Koopman Spectrum Nonlinear Regulators and Efficient Online Learning
Motoya Ohnishi, Isao Ishikawa, Kendall Lowrey, Masahiro Ikeda, Sham Kakade, Yoshinobu Kawahara
TL;DR
This work introduces Koopman Spectrum Nonlinear Regulators (KSNR), a nonlinear control paradigm that minimizes a Koopman operator spectrum cost $\Lambda[\mathscr{K}(\Theta)]$ together with a traditional cumulative cost $J^{\Theta}(X_0;c)$ to shape global dynamical properties. It leverages a random dynamical system model and Koopman operator theory to enable complex behaviors such as limit cycles, stable loops, and smooth movements, extending classical eigenstructure/pole assignments to nonlinear decision making. The authors present KS-LC3, an information-theoretic online learning algorithm with a sublinear regret bound under structural assumptions, and demonstrate KSNR through simulations including imitational target dynamics, Cartpole stability, and Walker smoothness. The approach offers a new dimension of control regularization that can improve energy efficiency, predictability, and stability of learned policies, with implications for robotic control and autonomous systems, while highlighting the need for careful consideration of model misspecification and practical scalability.
Abstract
Most modern reinforcement learning algorithms optimize a cumulative single-step cost along a trajectory.
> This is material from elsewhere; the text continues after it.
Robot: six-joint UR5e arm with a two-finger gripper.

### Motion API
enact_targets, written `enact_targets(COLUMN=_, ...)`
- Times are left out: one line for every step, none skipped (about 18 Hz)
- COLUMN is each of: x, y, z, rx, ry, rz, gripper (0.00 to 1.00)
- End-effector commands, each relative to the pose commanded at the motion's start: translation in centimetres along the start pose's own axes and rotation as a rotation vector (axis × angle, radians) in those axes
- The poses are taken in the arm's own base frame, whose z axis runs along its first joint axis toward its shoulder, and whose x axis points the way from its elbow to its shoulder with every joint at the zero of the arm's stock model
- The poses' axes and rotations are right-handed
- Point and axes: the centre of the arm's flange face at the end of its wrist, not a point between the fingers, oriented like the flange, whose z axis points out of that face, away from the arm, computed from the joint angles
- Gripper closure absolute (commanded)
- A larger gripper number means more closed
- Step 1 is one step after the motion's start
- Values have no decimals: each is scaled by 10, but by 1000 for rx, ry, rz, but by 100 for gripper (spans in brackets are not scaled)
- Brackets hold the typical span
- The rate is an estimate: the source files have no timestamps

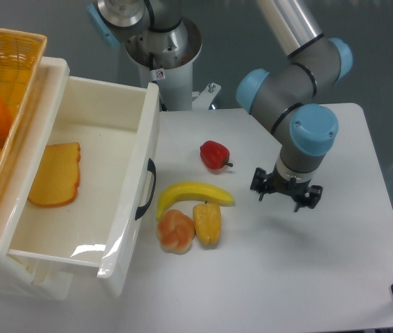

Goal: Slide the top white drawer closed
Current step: 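Move the gripper toward the open white drawer's front edge, then lower the gripper against the drawer front beside its black handle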

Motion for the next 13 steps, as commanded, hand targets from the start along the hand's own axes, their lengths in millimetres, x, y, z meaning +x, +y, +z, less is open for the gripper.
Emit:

The optimized motions are often 'unnatural', representing, for example, behaviors with sudden accelerations that waste energy and lack predictability. In this work, we present a novel paradigm of controlling nonlinear systems via the minimization of the Koopman spectrum cost: a cost over the Koopman operator of the controlled dynamics. This induces a broader class of dynamical behaviors that evolve over stable manifolds such as nonlinear oscillators, closed loops, and smooth movements. We demonstrate that some dynamics characterizations that are not possible with a cumulative cost are feasible in this paradigm, which generalizes the classical eigenstructure and pole assignments to nonlinear decision making. Moreover, we present a sample efficient online learning algorithm for our problem that enjoys a sub-linear regret bound under some structural assumptions.